Kapolresta Tangerang mengatakan, kegiatan tersebut merupakan tindak lanjut atas arahan Kapolda Banten untuk memastikan seluruh jajaran siap menghadapi potensi kebakaran yang meningkat pada musim kemarau.
«”Kami diperintahkan Bapak Kapolda Banten untuk melaksanakan apel pengecekan kendaraan dalam rangka kesiapsiagaan penanggulangan kebakaran hutan dan lahan,” ujar Kombes Pol Andi Muhammad Indra Waspada Amirullah.»
Ia menegaskan, seluruh kendaraan dinas, baik di tingkat Polresta Tangerang maupun Polsek jajaran, harus diperiksa secara menyeluruh guna memastikan seluruh armada dalam kondisi prima dan siap dioperasikan sewaktu-waktu, terutama saat menghadapi situasi darurat.
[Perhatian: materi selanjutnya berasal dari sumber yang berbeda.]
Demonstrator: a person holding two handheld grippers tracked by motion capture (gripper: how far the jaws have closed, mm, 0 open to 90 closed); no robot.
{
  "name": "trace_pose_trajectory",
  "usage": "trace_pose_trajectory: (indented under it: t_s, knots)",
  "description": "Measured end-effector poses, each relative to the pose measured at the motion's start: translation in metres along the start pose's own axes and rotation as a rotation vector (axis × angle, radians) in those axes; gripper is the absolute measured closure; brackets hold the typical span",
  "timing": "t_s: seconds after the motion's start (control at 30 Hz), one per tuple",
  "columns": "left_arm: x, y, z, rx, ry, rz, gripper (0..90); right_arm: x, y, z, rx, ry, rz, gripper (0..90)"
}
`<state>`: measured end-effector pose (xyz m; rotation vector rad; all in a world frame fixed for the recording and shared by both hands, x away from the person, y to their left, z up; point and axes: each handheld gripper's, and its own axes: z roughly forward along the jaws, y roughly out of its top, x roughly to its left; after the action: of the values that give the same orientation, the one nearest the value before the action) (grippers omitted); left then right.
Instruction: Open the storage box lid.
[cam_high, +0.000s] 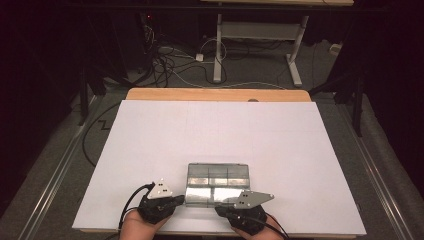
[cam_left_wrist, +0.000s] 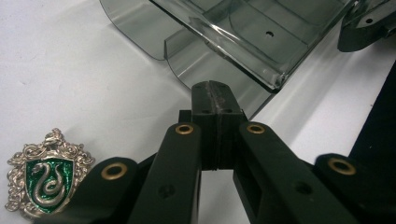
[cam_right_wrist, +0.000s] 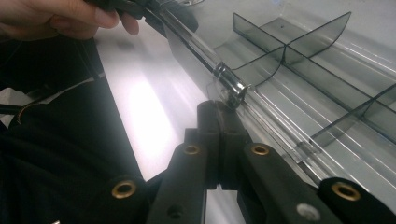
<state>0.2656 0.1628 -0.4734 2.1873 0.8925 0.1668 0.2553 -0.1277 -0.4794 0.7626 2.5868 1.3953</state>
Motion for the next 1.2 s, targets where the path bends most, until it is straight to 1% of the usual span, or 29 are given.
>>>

Selain memastikan kesiapan kendaraan operasional, Kapolresta juga mengecek kesiapan personel. Menurutnya, setiap anggota harus selalu berada dalam kondisi siaga sehingga mampu bergerak cepat dan memberikan respons yang tepat apabila terjadi kebakaran atau keadaan darurat lainnya.
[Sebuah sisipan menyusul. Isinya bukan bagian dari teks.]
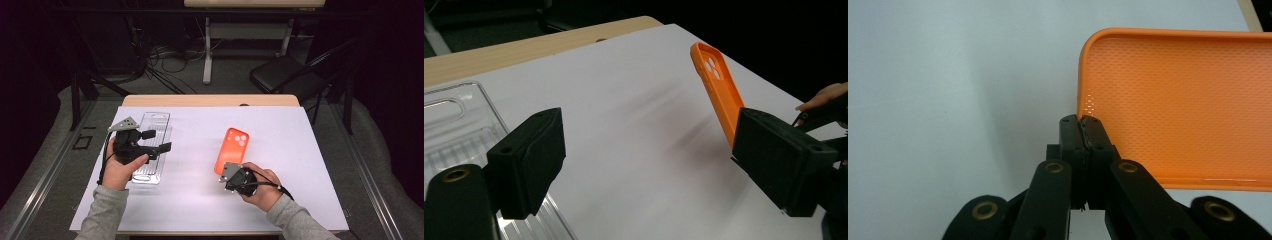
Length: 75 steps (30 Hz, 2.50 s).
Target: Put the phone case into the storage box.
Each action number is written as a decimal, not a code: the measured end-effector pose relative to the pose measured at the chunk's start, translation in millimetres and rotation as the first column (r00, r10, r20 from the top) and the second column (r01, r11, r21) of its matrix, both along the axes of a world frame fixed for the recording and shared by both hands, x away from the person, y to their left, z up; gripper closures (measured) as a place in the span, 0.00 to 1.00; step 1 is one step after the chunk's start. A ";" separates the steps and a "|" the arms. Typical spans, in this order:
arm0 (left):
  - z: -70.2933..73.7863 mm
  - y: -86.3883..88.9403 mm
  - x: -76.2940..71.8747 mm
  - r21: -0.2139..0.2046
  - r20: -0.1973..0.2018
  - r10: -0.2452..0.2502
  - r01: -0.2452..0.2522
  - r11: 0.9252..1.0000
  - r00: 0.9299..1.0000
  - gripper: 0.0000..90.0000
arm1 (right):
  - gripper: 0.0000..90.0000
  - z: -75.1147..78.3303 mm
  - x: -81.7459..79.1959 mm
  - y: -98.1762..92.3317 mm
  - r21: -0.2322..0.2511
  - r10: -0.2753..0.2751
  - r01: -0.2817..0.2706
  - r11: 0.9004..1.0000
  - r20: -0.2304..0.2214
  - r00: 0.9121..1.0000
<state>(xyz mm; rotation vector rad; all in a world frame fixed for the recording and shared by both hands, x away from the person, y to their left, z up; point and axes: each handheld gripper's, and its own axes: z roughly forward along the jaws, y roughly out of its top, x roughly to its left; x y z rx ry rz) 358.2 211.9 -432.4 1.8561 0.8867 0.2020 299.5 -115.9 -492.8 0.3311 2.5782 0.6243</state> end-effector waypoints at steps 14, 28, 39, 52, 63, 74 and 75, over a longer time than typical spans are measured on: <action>-5.4 -9.7 0.5 -0.032 -0.024 -0.034 0.033 0.999 0.999 0.18 | 1.00 4.3 -7.3 11.5 -0.039 0.098 -0.096 0.995 0.054 0.994; -11.8 -19.8 0.8 -0.044 -0.065 -0.046 0.043 0.998 0.997 0.22 | 1.00 5.0 -13.1 19.4 -0.048 0.152 -0.148 0.988 0.106 0.983; -17.3 -29.7 -0.3 -0.035 -0.106 -0.076 0.073 0.997 0.991 0.32 | 1.00 5.8 -16.1 29.0 -0.067 0.184 -0.176 0.982 0.148 0.972; -26.3 -44.9 -1.4 -0.071 -0.160 -0.143 0.133 0.989 0.977 0.38 | 1.00 9.0 -20.1 39.5 -0.061 0.216 -0.208 0.976 0.174 0.961; -30.7 -47.1 -2.0 -0.136 -0.220 -0.142 0.113 0.984 0.965 0.45 | 1.00 6.5 -23.9 46.5 -0.090 0.233 -0.220 0.971 0.188 0.954; -37.0 -48.8 1.5 -0.154 -0.268 -0.138 0.099 0.983 0.954 0.57 | 1.00 3.4 -27.1 51.9 -0.112 0.276 -0.258 0.960 0.196 0.941; -37.5 -49.4 1.7 -0.153 -0.271 -0.139 0.100 0.983 0.952 0.58 | 1.00 2.9 -27.3 52.3 -0.111 0.277 -0.260 0.959 0.195 0.941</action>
«”Personel juga melaksanakan kegiatan imbauan kepada masyarakat di lokasi-lokasi yang berpotensi terjadi pembakaran lahan maupun pembuangan sampah dengan cara dibakar,” katanya.»
Kapolresta juga menginstruksikan seluruh Kapolsek jajaran agar melakukan pengecekan serupa terhadap kendaraan dinas dan personel di wilayah hukum masing-masing. Menurutnya, kendaraan operasional merupakan salah satu sarana pendukung utama dalam menunjang pelaksanaan tugas kepolisian.
Selain itu, jajaran Polresta Tangerang akan meningkatkan patroli di titik-titik yang dinilai rawan terjadi kebakaran selama musim kemarau.
«”Kami juga akan melaksanakan kegiatan patroli pada titik-titik yang rawan terjadi kebakaran,” tegasnya.»
Sebagai langkah pencegahan, Kapolresta turut memerintahkan seluruh jajaran untuk memetakan wilayah-wilayah yang memiliki potensi tinggi terjadinya kebakaran. Data hasil pemetaan tersebut akan menjadi acuan dalam pelaksanaan patroli, edukasi, serta penyampaian imbauan kepada masyarakat agar tidak melakukan pembakaran lahan maupun sampah secara sembarangan.(Red).